\documentstyle[a4,12pt]{article}
\begin{document}
\author{Rainer Thonnes}
\title{APM Cross-Assembler for 8086}
\maketitle
\parskip .1 in
\setcounter{secnumdepth}{10}
\parindent 0in
\section{Preamble}
ASS86 User Notes

\section{Introduction}

ASS86 is a simple assembler for the Intel 8086 microprocessor, and is also
suitable for the 8088, 80186, and 80286. It is a two-pass assembler without
macro facility, and while the syntax for the specification of most opcodes
is the same as that used by Intel's own assembler (ASM86), there are a
number of deviations which are documented here.

The assembler is available on the APMs and on VAX/VMS. On the APMs, the
command used to invoke the assembler is "ASSEM:ASS86", which takes as only
parameter the name of the file to be assembled.

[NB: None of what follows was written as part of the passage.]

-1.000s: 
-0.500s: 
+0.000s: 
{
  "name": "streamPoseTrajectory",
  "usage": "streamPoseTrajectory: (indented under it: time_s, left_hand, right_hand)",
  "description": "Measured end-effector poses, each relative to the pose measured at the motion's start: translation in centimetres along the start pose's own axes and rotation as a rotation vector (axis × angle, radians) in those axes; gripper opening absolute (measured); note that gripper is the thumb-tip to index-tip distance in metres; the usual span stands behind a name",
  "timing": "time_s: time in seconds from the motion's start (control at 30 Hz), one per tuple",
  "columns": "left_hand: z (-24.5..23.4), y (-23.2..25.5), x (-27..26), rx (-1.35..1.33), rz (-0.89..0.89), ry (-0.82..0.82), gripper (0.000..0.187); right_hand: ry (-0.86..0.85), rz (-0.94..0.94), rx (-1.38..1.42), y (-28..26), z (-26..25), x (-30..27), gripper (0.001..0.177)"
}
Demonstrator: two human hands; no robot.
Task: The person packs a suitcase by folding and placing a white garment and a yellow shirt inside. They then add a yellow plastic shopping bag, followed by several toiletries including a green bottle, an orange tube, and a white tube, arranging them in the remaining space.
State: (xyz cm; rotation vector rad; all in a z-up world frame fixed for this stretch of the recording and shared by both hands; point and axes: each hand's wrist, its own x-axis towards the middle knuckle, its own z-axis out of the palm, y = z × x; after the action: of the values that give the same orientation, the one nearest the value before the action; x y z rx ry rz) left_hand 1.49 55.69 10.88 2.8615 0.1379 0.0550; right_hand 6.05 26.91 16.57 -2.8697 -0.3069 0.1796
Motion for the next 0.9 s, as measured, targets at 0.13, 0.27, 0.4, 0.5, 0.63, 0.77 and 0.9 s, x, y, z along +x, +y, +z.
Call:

Two optional boolean
qualifiers determine whether the object and listing files are to be
generated. The default qualifier values are -OBJ and -NOLIST. The source
file is assumed to have extension ".86", the object file ".IOB", and the
listing file ".LIS". Examples:

ASSEM:ASS86 FRED -LIST

assembles FRED.86, with object to FRED.IOB and listing to FRED.LIS.

ASSEM:ASS86 TEST -NOOBJ

assembles TEST.86 without producing object or listing, only errors are
reported to the console.


\section{General notes}

Assembler statements usually appear one per line, though certain lines may
contain more than one statement, separated by ';'.

Comments may appear either as complete lines or to the right of any
statement. They begin with '/' and occupy the rest of the line.

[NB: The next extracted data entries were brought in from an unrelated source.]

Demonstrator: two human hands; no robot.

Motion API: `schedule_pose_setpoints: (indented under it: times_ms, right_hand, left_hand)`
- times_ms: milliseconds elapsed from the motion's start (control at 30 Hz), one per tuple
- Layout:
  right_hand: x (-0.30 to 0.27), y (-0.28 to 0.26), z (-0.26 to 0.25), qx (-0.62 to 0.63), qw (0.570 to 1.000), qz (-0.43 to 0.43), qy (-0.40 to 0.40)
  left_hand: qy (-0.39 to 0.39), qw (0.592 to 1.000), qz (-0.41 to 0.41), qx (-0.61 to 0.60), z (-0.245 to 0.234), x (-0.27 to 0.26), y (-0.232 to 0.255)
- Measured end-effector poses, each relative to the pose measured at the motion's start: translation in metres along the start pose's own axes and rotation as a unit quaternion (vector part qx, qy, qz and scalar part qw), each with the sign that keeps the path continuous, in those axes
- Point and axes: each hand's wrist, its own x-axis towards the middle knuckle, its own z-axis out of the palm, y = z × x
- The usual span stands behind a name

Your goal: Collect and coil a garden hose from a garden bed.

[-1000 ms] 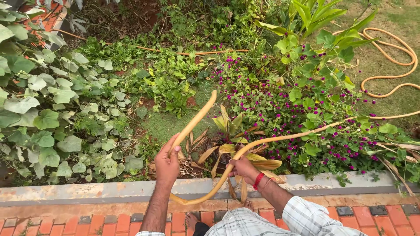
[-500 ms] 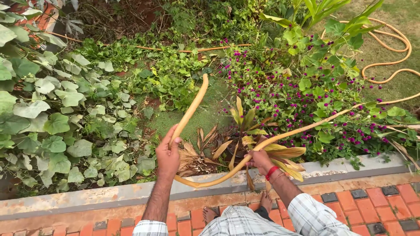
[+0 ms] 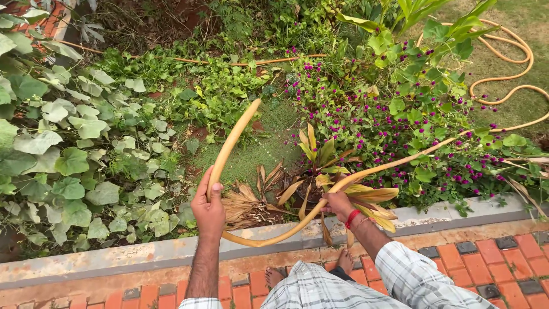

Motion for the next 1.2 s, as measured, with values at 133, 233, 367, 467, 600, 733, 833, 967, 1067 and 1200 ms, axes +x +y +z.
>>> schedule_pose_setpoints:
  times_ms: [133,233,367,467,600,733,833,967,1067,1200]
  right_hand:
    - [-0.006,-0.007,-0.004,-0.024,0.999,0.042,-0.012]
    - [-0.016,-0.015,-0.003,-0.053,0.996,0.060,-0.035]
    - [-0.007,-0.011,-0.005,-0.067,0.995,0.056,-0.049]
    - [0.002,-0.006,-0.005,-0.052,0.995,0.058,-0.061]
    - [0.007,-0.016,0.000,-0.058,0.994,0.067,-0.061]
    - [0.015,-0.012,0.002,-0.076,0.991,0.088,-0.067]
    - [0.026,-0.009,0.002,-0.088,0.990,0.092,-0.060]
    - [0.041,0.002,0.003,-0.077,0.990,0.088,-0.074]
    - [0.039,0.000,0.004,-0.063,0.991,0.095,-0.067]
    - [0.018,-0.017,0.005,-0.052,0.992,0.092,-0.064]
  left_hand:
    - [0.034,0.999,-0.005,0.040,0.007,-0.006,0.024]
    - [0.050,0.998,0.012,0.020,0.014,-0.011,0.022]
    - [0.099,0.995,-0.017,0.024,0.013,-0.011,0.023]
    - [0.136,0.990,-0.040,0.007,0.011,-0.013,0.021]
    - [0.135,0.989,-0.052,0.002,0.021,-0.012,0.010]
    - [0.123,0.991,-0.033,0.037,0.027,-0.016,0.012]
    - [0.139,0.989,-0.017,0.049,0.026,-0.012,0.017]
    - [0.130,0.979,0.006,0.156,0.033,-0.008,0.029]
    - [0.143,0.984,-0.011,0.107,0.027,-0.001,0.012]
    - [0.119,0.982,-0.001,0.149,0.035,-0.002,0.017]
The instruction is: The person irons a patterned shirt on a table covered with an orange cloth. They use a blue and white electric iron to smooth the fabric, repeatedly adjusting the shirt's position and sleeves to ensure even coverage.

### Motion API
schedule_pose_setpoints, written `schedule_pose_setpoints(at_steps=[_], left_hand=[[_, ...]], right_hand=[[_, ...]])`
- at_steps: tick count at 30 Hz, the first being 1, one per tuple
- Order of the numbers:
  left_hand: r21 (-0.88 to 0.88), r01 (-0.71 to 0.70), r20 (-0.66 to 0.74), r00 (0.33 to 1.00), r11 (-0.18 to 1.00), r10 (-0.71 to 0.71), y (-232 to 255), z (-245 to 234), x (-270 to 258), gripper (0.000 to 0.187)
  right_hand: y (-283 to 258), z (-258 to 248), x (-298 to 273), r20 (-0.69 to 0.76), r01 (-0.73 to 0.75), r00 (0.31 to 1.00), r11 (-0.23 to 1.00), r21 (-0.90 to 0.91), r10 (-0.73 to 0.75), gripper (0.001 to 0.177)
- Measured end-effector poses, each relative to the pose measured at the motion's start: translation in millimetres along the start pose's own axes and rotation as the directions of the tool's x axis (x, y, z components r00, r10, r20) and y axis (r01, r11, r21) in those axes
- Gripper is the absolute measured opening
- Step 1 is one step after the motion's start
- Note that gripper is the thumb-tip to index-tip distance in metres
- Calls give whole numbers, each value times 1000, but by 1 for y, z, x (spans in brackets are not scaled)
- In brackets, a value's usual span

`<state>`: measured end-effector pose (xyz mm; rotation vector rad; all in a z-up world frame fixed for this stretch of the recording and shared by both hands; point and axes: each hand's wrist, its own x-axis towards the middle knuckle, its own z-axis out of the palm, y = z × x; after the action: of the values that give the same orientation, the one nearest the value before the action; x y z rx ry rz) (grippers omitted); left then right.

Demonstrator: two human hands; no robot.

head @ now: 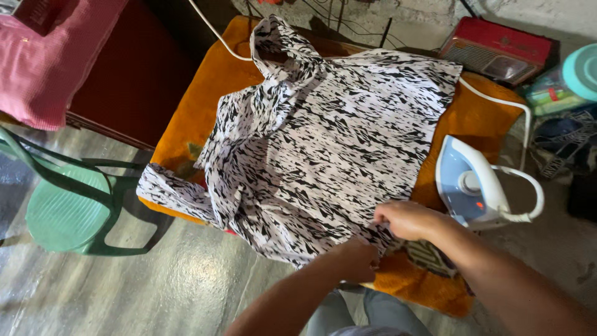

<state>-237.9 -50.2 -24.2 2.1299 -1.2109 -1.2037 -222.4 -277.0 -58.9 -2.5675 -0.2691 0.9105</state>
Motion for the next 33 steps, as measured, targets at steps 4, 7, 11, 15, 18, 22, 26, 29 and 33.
schedule_pose_setpoints(at_steps=[4, 7, 11, 15, 18, 22, 26, 29, 33], left_hand=[[-54, 99, -21, 995, 994, -100, 17, -19, 6, 35], [-90, 422, -126, 894, 902, -430, 27, -38, 7, 27], [-82, 578, -298, 763, 812, -573, 9, -42, -20, 27], [68, 560, -330, 794, 826, -511, -2, -31, -44, 35], [28, 627, -272, 754, 778, -598, 0, -26, -47, 31], [109, 741, -449, 632, 663, -632, -1, -27, -53, 27], [-216, 817, -674, 271, 535, -687, -9, -30, -72, 41], [-630, 620, -579, 26, 468, -815, -15, -33, -78, 43], [-807, 399, -498, -65, 435, -865, -30, -27, -75, 52]], right_hand=[[-18, -30, -12, 200, -106, 963, 934, -342, 183, 23], [-11, -70, -31, -274, -435, 865, 900, 11, 421, 20], [40, -111, -65, -300, -491, 871, 719, -492, 390, 26], [84, -124, -59, -227, -706, 687, 708, 18, 691, 44], [88, -127, -60, -198, -712, 681, 701, 44, 705, 51], [54, -152, -91, -226, -613, 751, 782, 107, 620, 58], [-9, -164, -116, -83, -414, 893, 878, 239, 443, 62], [-59, -143, -113, -102, -145, 982, 977, 155, 162, 52], [-110, -90, -84, -66, 48, 997, 990, 130, -39, 56]])
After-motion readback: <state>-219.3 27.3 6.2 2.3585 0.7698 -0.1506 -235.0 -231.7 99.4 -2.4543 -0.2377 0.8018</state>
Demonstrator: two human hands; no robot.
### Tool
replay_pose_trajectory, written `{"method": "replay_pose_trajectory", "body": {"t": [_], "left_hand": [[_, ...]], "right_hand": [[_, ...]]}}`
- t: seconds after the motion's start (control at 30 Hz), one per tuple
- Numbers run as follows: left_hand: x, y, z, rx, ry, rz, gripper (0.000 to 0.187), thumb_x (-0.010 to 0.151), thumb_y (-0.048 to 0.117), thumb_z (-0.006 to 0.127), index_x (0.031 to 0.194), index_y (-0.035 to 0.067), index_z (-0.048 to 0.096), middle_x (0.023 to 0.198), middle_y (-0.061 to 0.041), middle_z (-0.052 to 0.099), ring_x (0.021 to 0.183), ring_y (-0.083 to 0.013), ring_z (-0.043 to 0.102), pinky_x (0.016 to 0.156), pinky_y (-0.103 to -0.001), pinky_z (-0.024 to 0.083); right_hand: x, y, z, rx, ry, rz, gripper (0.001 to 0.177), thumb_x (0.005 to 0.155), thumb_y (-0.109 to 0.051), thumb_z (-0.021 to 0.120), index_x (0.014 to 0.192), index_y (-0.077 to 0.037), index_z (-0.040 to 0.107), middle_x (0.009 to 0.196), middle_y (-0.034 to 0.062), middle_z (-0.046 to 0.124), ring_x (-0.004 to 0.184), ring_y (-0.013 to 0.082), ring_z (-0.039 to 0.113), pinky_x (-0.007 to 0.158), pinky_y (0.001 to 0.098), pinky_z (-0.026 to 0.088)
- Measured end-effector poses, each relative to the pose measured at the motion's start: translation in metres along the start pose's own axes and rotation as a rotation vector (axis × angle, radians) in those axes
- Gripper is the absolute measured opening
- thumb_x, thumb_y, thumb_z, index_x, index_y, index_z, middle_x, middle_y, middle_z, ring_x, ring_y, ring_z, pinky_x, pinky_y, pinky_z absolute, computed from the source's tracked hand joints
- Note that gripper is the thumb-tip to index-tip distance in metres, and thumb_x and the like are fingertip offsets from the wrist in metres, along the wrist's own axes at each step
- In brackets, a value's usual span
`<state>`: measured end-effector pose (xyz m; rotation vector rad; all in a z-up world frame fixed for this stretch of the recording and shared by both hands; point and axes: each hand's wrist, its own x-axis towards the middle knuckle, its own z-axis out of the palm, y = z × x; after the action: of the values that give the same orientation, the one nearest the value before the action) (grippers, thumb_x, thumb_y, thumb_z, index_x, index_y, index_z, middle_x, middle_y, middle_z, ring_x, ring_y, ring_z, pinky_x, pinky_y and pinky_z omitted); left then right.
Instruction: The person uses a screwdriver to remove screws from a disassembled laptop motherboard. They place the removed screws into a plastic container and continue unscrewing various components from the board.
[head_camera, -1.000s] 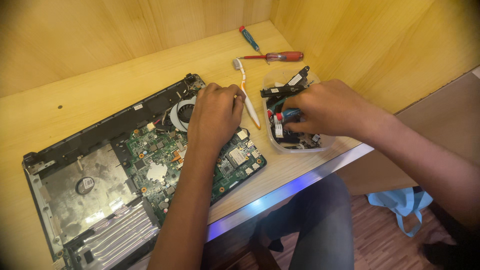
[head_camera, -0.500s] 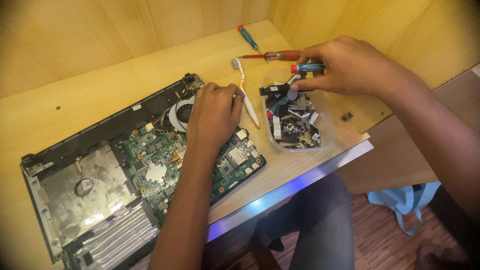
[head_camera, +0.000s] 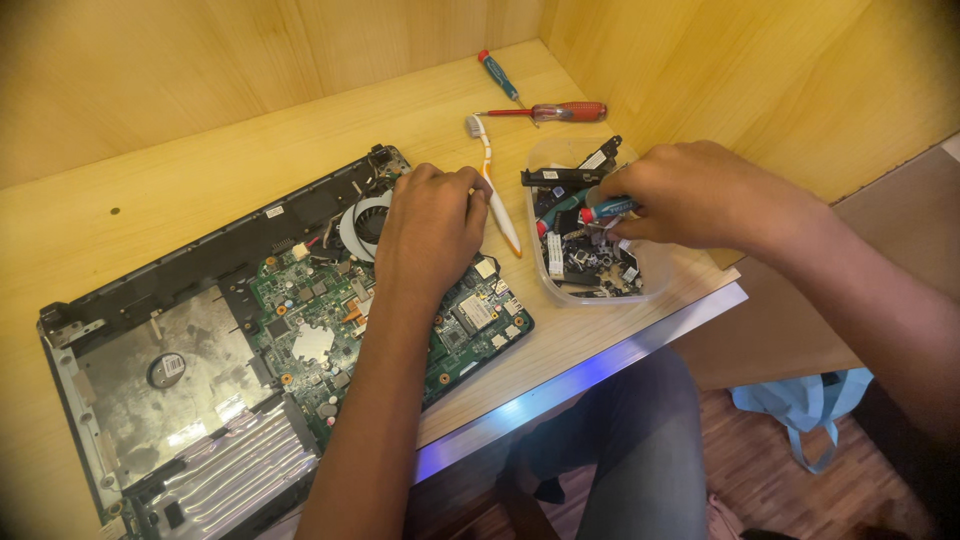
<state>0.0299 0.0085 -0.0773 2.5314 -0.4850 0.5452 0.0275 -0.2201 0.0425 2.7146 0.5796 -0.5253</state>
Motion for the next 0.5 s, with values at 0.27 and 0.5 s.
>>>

Tags (names entered into the assembler's dictionary) consist of alphanumeric
characters, but must start with a letter. Upper and lower case letters are
not distinguished. Although tags may be longer, only the first six
characters are significant. Tags must be unique, which means that
user-defined labels must not have the name as any of the pre-defined tags
(register names, opcodes, or directives).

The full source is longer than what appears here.